ドラマ内では、侍女たちが物として扱われたり、同性愛者が犯罪者として処刑されたりと、目を覆いたくなるような描写も登場するが、注目を集めるためだけに過激に仕上げたシーンは一切ない。「見るのがつらいようなシーンは、ほかの事柄と合わせて調整しているんです。ロマンチックで、美しくて、エレガントで、悲しい。このすべてが同時に起こるようになっています。ギレアドの現実から目を背けてしまったら、意味がないですから。私たちが努力して誠実に物語を語る限り、余計なシーンは生まれません」

モスは、シーズン1で第69回エミー賞ドラマシリーズ部門主演女優賞を獲得。9月17日(現地時間)に発表される第70回の同賞にもノミネートし、2年連続受賞が期待されている。同賞には、これまで「MAD MEN マッドメン」で6回、「トップ・オブ・ザ・レイク」で1回、「ハンドメイズ・テイル 侍女の物語」で2回ノミネートされており、米メディアはモスに“クイーン・オブ・ピークTV(ドラマ黄金期の女王)”とあだ名を付けた。多数の作品に引っ張りだこのモスだが、出演する作品を選ぶ基準は明確だ。

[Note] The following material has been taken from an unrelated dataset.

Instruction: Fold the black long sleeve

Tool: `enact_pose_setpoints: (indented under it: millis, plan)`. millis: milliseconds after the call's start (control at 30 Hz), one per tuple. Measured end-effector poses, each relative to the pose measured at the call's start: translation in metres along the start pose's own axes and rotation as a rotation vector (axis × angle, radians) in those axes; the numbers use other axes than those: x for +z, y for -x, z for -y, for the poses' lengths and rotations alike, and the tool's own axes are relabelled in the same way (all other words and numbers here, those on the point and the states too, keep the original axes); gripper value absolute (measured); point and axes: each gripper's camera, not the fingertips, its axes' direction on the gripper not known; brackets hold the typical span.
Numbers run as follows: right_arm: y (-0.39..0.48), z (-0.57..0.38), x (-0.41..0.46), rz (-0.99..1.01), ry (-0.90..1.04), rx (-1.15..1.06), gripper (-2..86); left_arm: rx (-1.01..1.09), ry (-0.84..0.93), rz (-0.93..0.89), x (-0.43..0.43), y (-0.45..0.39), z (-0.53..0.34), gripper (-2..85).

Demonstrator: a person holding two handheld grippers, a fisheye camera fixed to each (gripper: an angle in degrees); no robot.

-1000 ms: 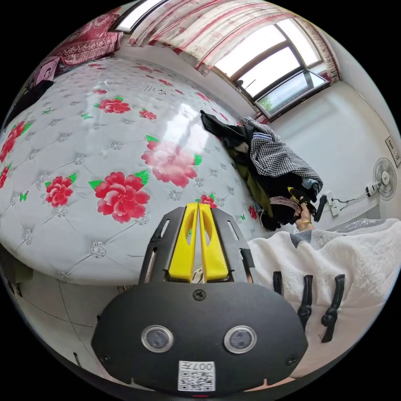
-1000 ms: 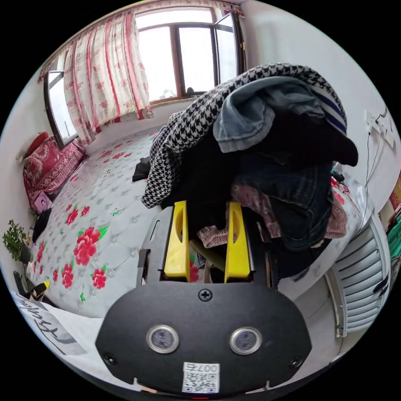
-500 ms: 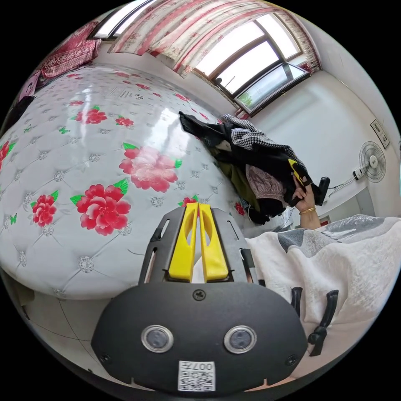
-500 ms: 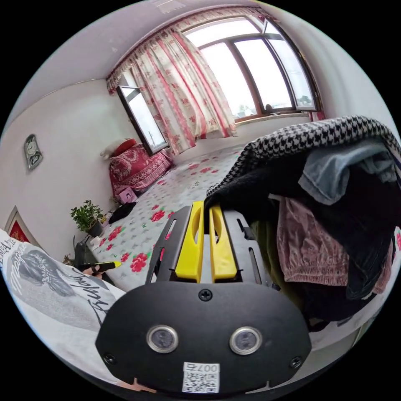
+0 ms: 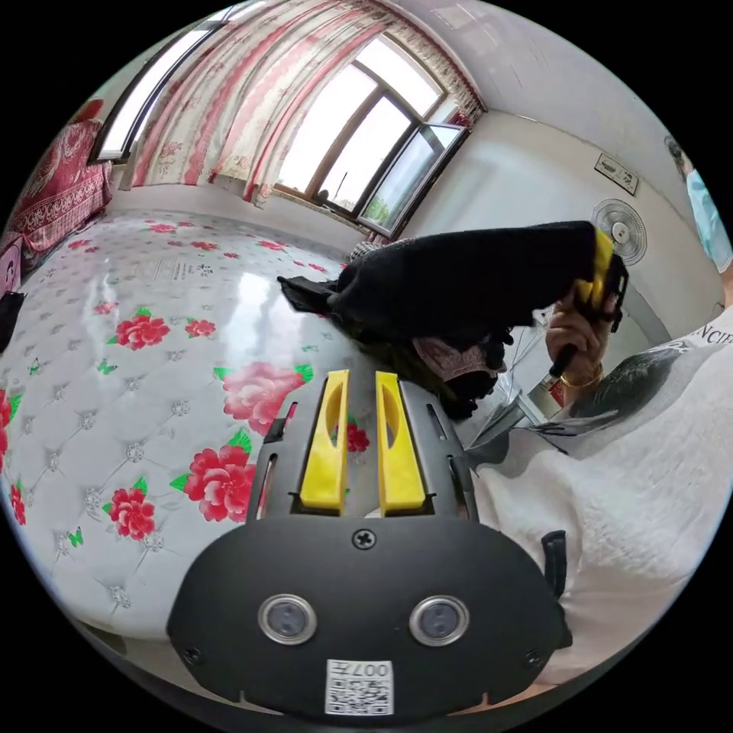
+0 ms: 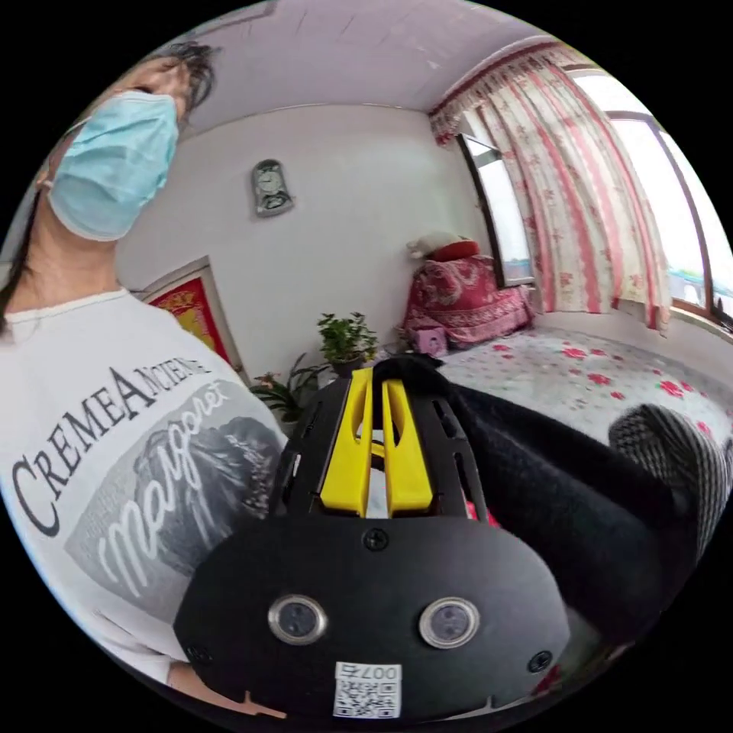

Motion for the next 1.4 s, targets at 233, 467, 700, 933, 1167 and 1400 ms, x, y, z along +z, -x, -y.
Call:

「物語の題材がいかに素晴らしいかに尽きます。今回私が演じているキャラクターは明らかに大きな役ですが、重要なのは役の大きさよりも脚本自体の出来なんです。『MAD MEN マッドメン』や今回の『ハンドメイズ・テイル 侍女の物語』のように、すごく良いキャラクターとすごく良い脚本の両方が揃っていると素晴らしいですよね。その作品がテレビドラマなのか、舞台なのか、映画なのか、規模の大小も関係ありません。単純に、最高のものを選ぶだけです」

怒涛の展開が予想されるドラマとともに、“クイーン・オブ・ピークTV”の今後の活躍にも注目したい。

「ハンドメイズ・テイル 侍女の物語」シーズン2は、8月29日にHuluで配信開始。